> Task requirements
Taking the listing below, restate word for word each line from the line with "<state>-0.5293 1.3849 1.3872" to the line with "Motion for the", ends included, and stop there.

> Dataset excerpt
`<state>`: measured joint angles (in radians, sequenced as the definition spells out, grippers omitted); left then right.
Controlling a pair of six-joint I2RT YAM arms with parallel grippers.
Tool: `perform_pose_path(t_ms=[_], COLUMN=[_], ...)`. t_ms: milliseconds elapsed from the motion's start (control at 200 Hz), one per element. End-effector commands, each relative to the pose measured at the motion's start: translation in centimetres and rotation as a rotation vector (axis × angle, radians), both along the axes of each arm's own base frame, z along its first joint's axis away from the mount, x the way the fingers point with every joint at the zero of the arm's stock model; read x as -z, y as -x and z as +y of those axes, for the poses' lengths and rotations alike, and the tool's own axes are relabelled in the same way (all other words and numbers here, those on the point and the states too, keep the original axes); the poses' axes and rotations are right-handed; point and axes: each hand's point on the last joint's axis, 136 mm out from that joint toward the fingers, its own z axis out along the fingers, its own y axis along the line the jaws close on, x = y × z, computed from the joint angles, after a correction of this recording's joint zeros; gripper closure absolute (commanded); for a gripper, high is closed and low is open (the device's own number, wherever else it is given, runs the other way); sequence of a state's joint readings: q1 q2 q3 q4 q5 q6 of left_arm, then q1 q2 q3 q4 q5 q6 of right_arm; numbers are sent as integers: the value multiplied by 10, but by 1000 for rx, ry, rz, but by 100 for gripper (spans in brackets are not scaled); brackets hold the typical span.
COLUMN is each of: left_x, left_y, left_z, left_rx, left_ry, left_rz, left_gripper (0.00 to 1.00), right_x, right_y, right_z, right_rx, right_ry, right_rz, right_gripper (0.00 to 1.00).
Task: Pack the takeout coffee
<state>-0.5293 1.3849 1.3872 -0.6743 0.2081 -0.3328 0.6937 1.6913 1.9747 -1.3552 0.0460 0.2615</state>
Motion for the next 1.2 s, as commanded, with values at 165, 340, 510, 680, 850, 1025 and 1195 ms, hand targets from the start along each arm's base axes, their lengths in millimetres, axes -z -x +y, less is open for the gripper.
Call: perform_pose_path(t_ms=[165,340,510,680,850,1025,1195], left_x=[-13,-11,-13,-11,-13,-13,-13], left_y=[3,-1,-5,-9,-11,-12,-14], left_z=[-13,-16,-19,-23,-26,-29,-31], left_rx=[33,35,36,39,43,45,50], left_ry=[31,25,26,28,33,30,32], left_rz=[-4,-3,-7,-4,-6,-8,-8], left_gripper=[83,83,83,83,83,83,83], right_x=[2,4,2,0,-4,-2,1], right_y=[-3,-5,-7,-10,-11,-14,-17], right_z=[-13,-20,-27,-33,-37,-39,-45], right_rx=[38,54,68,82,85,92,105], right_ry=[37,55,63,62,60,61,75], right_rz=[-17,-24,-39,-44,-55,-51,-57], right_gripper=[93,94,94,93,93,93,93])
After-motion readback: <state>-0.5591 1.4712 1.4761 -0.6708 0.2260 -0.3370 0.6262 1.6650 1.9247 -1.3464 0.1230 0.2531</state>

> Reply to the task
<state>-0.5293 1.3849 1.3872 -0.6743 0.2081 -0.3328 0.6937 1.6913 1.9747 -1.3552 0.0460 0.2615</state>
Motion for the next 1.2 s, as commanded, with values at 165, 340, 510, 680, 850, 1025 and 1195 ms, hand targets from the start along each arm's base axes, their lengths in millimetres, axes -z -x +y, less is open for the gripper.

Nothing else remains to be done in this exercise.